The 3 Types of Space in Art
There are three types of space for artists to consider when outlining a composition on your picture plane, or the plane that exists in the world of your picture.
- 1. Positive Space: Positive space refers to the space around the subject or subjects in a picture. For instance, if you’re drawing a still life, a bowl of fruit might be your positive space.
- 2. Negative Space: Negative space refers to the empty spaces surrounding or in between the subject or subjects in a work of art.
- 3. Three-dimensional Space: Renaissance Artists mastered the technique of creating the illusion of three-dimensional space on a flat surface. They did so by utilizing linear perspective, diminishing scale, and atmospheric perspective. Linear perspective refers to the use of geometric tools, like a vanishing point, to create the appearance of depth. Diminishing scale dictates that the farther you are from an object, the smaller it appears. Atmospheric perspective refers to the object becoming light color as you move away from it in space.

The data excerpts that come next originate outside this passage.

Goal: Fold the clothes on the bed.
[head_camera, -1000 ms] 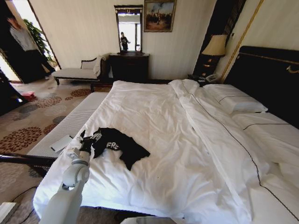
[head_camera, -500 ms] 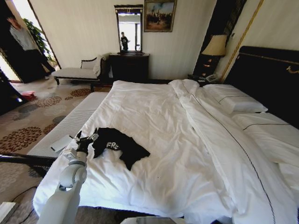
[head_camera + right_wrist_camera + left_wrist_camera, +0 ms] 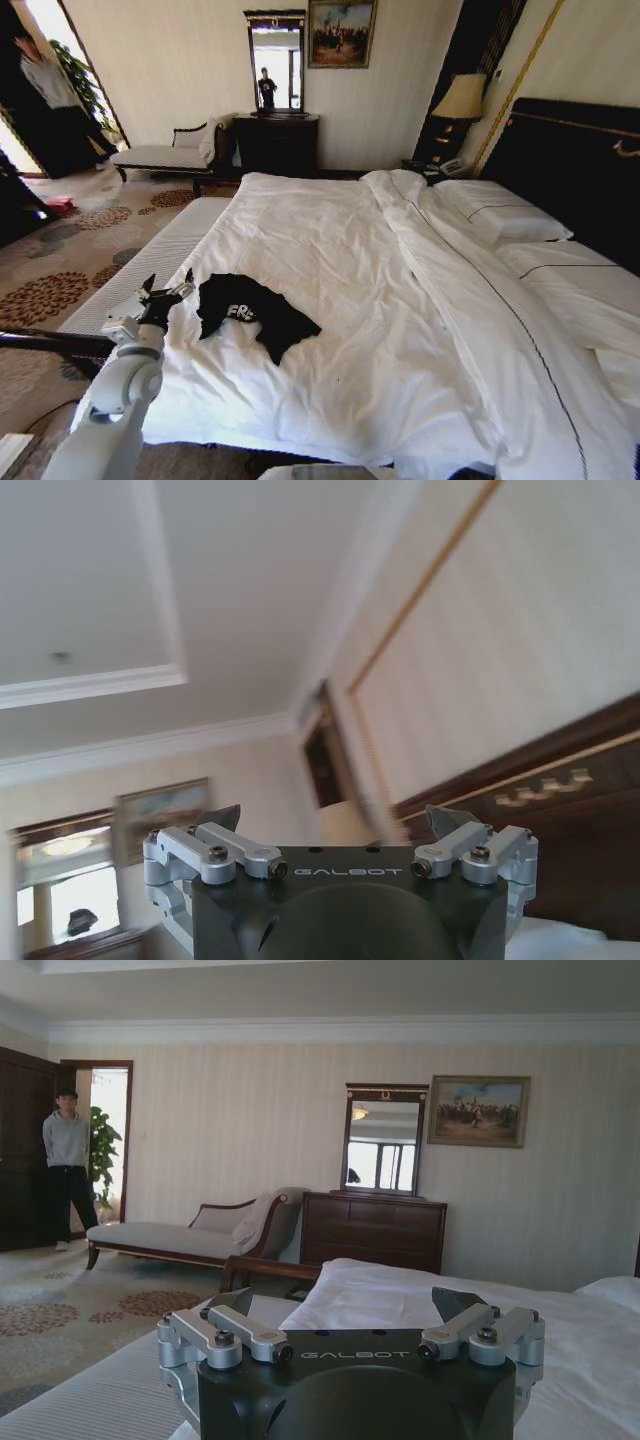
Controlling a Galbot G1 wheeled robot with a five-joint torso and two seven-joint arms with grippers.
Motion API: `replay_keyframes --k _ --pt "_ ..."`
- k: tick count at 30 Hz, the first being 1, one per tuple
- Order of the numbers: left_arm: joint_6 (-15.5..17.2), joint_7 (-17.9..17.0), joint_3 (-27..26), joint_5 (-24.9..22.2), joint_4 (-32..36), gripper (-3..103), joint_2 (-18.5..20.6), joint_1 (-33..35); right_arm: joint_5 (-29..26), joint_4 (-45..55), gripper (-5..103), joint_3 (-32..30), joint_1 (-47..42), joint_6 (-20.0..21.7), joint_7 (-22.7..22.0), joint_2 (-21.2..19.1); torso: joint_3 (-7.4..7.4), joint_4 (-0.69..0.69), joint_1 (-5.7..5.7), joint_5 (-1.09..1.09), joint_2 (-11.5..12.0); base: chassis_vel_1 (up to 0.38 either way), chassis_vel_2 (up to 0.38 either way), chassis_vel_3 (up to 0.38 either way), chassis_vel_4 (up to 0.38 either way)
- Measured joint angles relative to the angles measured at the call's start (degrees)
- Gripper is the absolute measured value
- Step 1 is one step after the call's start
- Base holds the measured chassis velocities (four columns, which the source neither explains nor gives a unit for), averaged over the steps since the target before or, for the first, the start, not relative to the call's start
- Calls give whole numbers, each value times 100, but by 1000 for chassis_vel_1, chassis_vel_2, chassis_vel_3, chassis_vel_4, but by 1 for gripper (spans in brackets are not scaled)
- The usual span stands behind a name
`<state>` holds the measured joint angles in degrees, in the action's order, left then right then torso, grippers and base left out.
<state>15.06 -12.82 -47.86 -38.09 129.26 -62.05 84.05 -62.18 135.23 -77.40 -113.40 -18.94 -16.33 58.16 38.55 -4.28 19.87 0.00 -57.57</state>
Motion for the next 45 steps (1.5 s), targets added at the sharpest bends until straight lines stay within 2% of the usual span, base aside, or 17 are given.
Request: replay_keyframes --k 2,3,4,6,8,9,11,12,16,20,25,29,45 --pt "54 -11 -108 -95 273 100 60 232 144 -304 100 389 286 -85 539 -337 0 0 0 3 1 0 0 0 0" --pt "63 15 -181 -89 475 100 73 464 253 -572 100 808 544 -158 1036 -557 0 -1 0 4 1 0 0 0 0" --pt "63 15 -181 -89 475 100 73 464 253 -572 100 808 544 -158 1036 -557 0 -1 0 4 1 0 0 0 0" --pt "65 93 -179 -38 611 100 70 653 366 -817 100 1178 736 -195 1427 -665 1 -1 1 3 1 0 0 0 0" --pt "59 179 -138 2 656 100 61 739 440 -935 100 1344 798 -197 1540 -679 0 -1 0 2 1 0 0 0 0" --pt "-35 457 -45 180 707 100 31 916 636 -1153 100 1623 933 -197 1630 -680 0 -9 0 0 1 0 0 0 0" --pt "-189 718 -17 463 744 100 -38 1133 816 -1334 100 1859 1104 -209 1651 -679 0 -10 0 0 0 0 0 0 0" --pt "-298 875 -17 611 808 100 -112 1352 932 -1480 100 2092 1267 -312 1724 -680 0 -2 0 1 1 0 0 0 0" --pt "-349 929 -60 590 977 100 -245 1555 999 -1579 100 2363 1469 -441 1795 -635 0 -3 0 2 1 0 0 0 0" --pt "-359 926 -98 602 1115 100 -372 1642 1081 -1576 100 2556 1570 -480 1759 -517 0 -2 0 0 1 0 0 0 0" --pt "-346 836 -93 721 1125 100 -433 1562 1357 -1464 100 2659 1458 -492 1661 -280 0 -7 -1 0 0 0 0 0 0" --pt "-316 749 -51 757 1068 100 -464 1417 1533 -1341 100 2762 1377 -510 1618 -63 0 -4 -1 0 0 0 0 0 0" --pt "-281 664 100 779 778 100 -298 1043 1784 -1215 100 2673 1161 -612 1560 459 1 -4 2 0 1 34 -37 -38 39"
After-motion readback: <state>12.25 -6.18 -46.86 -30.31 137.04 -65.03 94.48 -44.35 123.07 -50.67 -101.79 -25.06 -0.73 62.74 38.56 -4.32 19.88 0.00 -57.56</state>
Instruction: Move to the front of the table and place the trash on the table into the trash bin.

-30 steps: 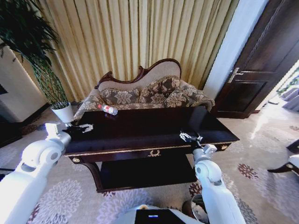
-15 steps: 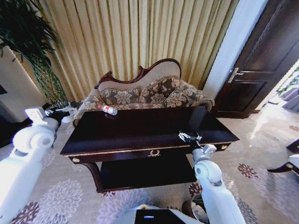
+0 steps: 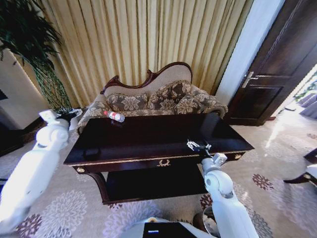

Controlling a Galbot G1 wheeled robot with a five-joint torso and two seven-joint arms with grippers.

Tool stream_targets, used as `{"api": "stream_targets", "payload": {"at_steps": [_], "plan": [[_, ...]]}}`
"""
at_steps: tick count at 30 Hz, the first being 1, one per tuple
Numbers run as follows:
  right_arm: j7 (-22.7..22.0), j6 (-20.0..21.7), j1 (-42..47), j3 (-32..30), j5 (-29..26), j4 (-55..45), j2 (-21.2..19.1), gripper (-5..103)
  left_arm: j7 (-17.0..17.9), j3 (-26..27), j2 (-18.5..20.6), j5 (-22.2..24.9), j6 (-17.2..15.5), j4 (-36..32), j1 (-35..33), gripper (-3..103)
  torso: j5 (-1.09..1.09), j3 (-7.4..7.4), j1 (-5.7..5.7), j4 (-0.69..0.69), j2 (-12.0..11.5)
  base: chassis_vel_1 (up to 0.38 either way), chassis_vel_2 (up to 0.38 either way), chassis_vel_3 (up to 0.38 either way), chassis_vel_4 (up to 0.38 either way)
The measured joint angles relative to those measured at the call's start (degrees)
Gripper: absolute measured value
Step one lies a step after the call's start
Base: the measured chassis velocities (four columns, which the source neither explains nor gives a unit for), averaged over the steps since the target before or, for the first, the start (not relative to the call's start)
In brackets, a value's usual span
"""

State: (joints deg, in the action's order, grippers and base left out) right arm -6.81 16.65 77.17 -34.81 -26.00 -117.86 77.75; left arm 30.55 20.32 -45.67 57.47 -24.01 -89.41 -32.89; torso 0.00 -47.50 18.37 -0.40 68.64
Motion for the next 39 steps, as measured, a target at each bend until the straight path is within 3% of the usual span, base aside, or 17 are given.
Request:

3 Applications of Space in Art
Here are three examples of how positive, negative, and three-dimensional space are used in three works of art.
- 1. Positive space in Dance (I) by Henri Mattise (1909): In Dance (I), Matisse created a composition that features five large, nude figures who are dancing in a circle holding hands, creating a dynamic and sprawling sense of positive space within the painting.
- 2. Negative space in The Star: Dancer on Pointe by Edgar Degas (1878–80): Edgar Degas became interested in exploring negative space in his painting. His work The Star: Dancer on Pointe depicts a ballet dancer entering a stage from the left side of the composition, with a vast area of empty stage on the right side of the composition. The use of negative space in the composition draws the viewer’s attention back towards the ballerina and the dance she is performing.
- 3. Three-dimensional space in The Last Supper by Leonardo DaVinci (1495–1498): Leonardo da Vinci utilized three-dimensional space in The Last Supper by playing with shape in the long room in his biblical scene. He painted rectangular recesses on both sides of the walls and in the ceiling that converge in a vanishing point at the center of the composition. The windows at the back of the long room, which can be seen behind the figures of Christ and his disciples, display a lush landscape that recedes farther into the background.